◆ EXERCISE PROMPT: From the line that contains "Detect brown cardboard" down to the last line of the data below, transcribe every line exactly.

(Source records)
===============

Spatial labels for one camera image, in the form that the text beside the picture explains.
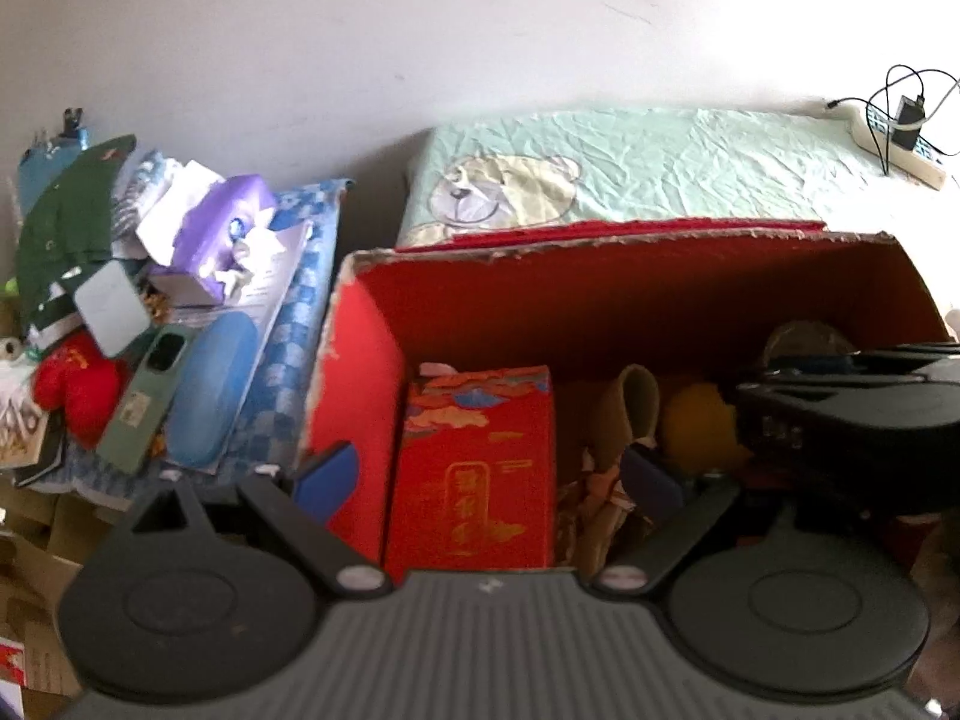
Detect red patterned gift packet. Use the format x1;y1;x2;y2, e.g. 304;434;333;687
384;365;558;572

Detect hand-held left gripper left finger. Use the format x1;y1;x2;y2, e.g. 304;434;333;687
127;441;395;602

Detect black charger plug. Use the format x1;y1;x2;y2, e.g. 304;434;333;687
890;94;926;152

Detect brown wooden gourd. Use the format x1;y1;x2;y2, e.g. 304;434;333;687
660;382;752;478

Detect green phone case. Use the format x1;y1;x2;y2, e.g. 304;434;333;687
95;323;198;474

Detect red cardboard box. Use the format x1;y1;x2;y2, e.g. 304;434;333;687
298;219;955;587

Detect blue bag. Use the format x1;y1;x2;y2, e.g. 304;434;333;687
18;127;85;207

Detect white square device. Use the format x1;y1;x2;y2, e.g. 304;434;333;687
74;260;152;358

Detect blue checkered cloth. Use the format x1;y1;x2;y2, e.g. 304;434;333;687
41;178;355;515

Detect blue glasses case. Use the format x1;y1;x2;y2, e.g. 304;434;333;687
166;310;261;470

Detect white power strip with charger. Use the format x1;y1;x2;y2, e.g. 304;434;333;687
825;65;960;178

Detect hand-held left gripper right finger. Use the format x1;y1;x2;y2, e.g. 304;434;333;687
592;446;871;602

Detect small brown shoe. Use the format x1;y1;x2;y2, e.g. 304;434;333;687
555;363;662;572

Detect dark green cloth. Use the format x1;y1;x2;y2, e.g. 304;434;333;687
16;134;141;340

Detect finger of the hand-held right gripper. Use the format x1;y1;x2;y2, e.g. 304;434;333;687
757;343;960;385

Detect purple tissue packet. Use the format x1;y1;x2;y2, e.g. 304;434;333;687
145;173;280;306

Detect clear packing tape roll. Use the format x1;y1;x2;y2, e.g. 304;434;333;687
763;320;857;370

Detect red plush toy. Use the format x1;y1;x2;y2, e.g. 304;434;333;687
31;336;129;449

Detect brown cardboard box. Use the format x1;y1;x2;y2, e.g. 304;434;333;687
0;465;102;698

===============

◆ ANSWER SPACE:
Detect brown cardboard box. Use the format x1;y1;x2;y2, e.g. 304;434;333;687
0;465;102;698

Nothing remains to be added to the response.